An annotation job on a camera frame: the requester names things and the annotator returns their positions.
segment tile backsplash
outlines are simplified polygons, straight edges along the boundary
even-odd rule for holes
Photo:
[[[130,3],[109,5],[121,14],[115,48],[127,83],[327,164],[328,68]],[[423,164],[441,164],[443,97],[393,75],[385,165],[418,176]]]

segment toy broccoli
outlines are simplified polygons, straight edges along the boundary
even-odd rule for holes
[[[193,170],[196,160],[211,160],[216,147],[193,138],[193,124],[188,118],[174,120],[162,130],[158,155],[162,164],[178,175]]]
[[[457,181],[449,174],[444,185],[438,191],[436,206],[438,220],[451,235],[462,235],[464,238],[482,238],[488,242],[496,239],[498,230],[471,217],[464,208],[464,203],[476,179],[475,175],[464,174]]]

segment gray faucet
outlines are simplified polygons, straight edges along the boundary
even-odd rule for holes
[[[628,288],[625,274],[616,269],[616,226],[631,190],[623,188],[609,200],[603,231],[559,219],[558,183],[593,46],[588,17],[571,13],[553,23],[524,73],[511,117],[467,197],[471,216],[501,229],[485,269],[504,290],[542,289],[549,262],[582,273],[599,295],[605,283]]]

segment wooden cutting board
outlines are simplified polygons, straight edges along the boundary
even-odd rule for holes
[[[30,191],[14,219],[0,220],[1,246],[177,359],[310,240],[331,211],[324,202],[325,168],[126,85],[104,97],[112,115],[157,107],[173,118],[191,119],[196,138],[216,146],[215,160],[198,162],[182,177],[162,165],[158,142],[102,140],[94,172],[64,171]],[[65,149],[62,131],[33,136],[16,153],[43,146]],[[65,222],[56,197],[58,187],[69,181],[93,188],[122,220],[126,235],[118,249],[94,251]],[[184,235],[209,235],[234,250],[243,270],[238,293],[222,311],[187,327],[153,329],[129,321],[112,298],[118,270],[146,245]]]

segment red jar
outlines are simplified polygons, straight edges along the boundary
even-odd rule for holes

*The task*.
All of the entries should be written out again exactly.

*Answer below*.
An annotation job on a camera frame: the requester names things and the annotator returns their positions.
segment tile backsplash
outlines are simplified polygons, straight edges along the boundary
even-odd rule for holes
Photo:
[[[130,3],[109,5],[121,14],[115,48],[127,83],[327,164],[328,68]],[[423,164],[441,164],[443,97],[393,75],[385,165],[418,176]]]

segment toy broccoli
outlines are simplified polygons, straight edges along the boundary
even-odd rule for holes
[[[193,170],[196,160],[211,160],[216,147],[193,138],[193,124],[188,118],[174,120],[162,130],[158,155],[162,164],[178,175]]]
[[[457,181],[449,174],[444,185],[438,191],[436,206],[438,220],[451,235],[462,235],[464,238],[482,238],[488,242],[496,239],[498,230],[471,217],[464,208],[464,203],[476,179],[475,175],[464,174]]]

segment gray faucet
outlines are simplified polygons, straight edges along the boundary
even-odd rule for holes
[[[628,288],[625,274],[616,269],[616,226],[631,190],[623,188],[609,200],[603,231],[559,219],[558,183],[593,46],[588,17],[571,13],[553,23],[524,73],[511,117],[467,197],[471,216],[501,229],[485,269],[504,290],[542,289],[549,262],[582,273],[599,295],[605,283]]]

segment wooden cutting board
outlines are simplified polygons, straight edges along the boundary
even-odd rule for holes
[[[30,191],[14,219],[0,220],[1,246],[177,359],[310,240],[331,211],[324,202],[325,168],[126,85],[104,97],[112,115],[157,107],[173,118],[191,119],[196,138],[216,146],[215,160],[198,162],[182,177],[162,165],[158,142],[102,140],[94,172],[64,171]],[[65,149],[62,131],[33,136],[16,153],[43,146]],[[65,222],[56,197],[58,187],[69,181],[93,188],[122,220],[126,235],[118,249],[94,251]],[[184,235],[209,235],[234,250],[243,270],[238,293],[222,311],[187,327],[153,329],[129,321],[112,298],[118,270],[146,245]]]

segment red jar
outlines are simplified polygons, straight edges along the boundary
even-odd rule for holes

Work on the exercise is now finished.